Krach in der CDU? Streit um Schröder-Fahndungsplakat und Oppositionsstil? Woher denn! Parteichefin und Fraktionschef sind ganz nah beieinander

von BETTINA GAUS

Manchmal trägt es zum häuslichen Frieden bei, wenn Familientreffen nicht allzu lange dauern. Der Sitzung des CDU-Präsidiums in Berlin waren gestern klare zeitliche Grenzen gesetzt: Um 10 Uhr begann die Zusammenkunft – schon für 12 Uhr war ein Gespräch mit dem Deutschen Sportbund angesetzt. Das war vielleicht keine ideale Planung, hieß es aus Kreisen des Parteigremiums. Es wäre nützlich gewesen, etwas mehr Zeit zur Verfügung zu haben.

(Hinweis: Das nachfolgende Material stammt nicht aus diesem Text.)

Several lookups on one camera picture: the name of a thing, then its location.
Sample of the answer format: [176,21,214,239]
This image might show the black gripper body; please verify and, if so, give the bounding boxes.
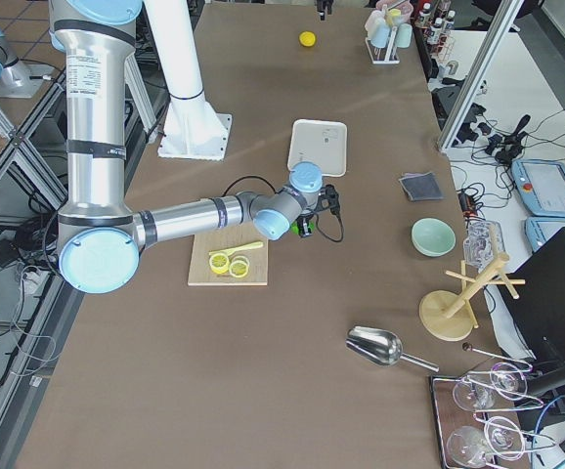
[295,184,341,238]
[316,0,332,21]

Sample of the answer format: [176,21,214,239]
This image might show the yellow lemon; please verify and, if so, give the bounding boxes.
[298,30,317,48]

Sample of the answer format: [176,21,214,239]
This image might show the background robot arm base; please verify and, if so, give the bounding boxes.
[0,29,63,99]

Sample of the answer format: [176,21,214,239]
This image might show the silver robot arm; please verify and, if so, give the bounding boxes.
[49,1,334,294]

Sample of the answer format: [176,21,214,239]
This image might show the white rabbit tray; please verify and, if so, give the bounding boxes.
[287,119,347,177]

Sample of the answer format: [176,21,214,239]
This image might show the wine glass rack tray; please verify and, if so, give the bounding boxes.
[430,371,555,468]

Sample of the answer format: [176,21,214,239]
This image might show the cream white cup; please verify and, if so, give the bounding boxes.
[365,10,385,38]

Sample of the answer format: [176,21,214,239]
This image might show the light blue cup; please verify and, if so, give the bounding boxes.
[369,23,391,49]

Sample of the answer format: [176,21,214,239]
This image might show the yellow cup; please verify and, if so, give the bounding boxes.
[388,9,404,26]

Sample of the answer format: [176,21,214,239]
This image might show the grey green cup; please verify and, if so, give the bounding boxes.
[395,23,413,49]

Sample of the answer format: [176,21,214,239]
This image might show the grey cloth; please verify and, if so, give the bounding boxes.
[399,172,444,201]

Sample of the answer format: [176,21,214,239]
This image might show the mint green bowl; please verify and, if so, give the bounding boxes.
[411,218,456,257]

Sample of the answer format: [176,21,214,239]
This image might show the yellow plastic knife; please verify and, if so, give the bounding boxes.
[208,240,264,256]

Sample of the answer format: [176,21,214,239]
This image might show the bottle rack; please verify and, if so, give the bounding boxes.
[414,0,456,64]

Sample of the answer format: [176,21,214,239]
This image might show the upper lemon slice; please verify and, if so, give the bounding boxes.
[208,252,230,275]

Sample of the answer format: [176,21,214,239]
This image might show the bamboo cutting board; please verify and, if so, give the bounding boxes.
[188,224,268,286]

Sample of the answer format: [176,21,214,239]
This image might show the steel scoop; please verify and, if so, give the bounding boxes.
[346,325,439,373]

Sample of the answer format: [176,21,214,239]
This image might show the wooden mug tree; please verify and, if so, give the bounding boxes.
[419,251,526,341]

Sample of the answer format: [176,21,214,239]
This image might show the small metal spoon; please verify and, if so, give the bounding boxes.
[461,342,508,361]

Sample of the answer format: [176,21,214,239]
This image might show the lower blue teach pendant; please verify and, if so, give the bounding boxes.
[524,217,565,252]

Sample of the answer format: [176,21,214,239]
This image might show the blue teach pendant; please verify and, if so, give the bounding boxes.
[510,159,565,218]
[524,217,565,252]

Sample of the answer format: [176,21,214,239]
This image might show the upper blue teach pendant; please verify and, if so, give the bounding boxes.
[510,159,565,218]

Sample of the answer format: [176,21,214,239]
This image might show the black monitor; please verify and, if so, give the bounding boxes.
[502,228,565,362]

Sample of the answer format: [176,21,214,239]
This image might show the upper left wine glass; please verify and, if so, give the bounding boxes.
[453,378,495,412]

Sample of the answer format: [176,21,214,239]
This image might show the upper right wine glass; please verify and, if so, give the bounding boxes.
[490,362,528,401]

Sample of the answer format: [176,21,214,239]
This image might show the lower left wine glass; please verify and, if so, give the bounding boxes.
[447,426,493,468]

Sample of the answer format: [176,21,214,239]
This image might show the lower right wine glass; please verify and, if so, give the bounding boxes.
[484,415,525,461]

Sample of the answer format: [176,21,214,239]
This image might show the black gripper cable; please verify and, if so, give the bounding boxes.
[225,175,346,244]

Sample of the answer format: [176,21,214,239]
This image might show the white wire cup rack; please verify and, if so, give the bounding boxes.
[365,36,400,64]

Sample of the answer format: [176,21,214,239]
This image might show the aluminium frame post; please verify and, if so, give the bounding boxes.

Nützlich für wen? Die Führungsspitze von Partei und Fraktion kam gestern mit einem blauen Auge davon. Zwischen der CDU-Vorsitzenden Angela Merkel und dem Unions-Fraktionschef Friedrich Merz kam es wenigstens nicht zum offenen Streit. Der Rücktritt des CDU-Generalsekretärs Laurenz Meyer, der auch nach interner Einschätzung hoffnungslos überfordert ist, wurde nicht verlangt. Angesichts des desolaten Erscheinungsbilds der CDU dürften die meisten Präsidiumsmitglieder schon für diese Atempause dankbar sein.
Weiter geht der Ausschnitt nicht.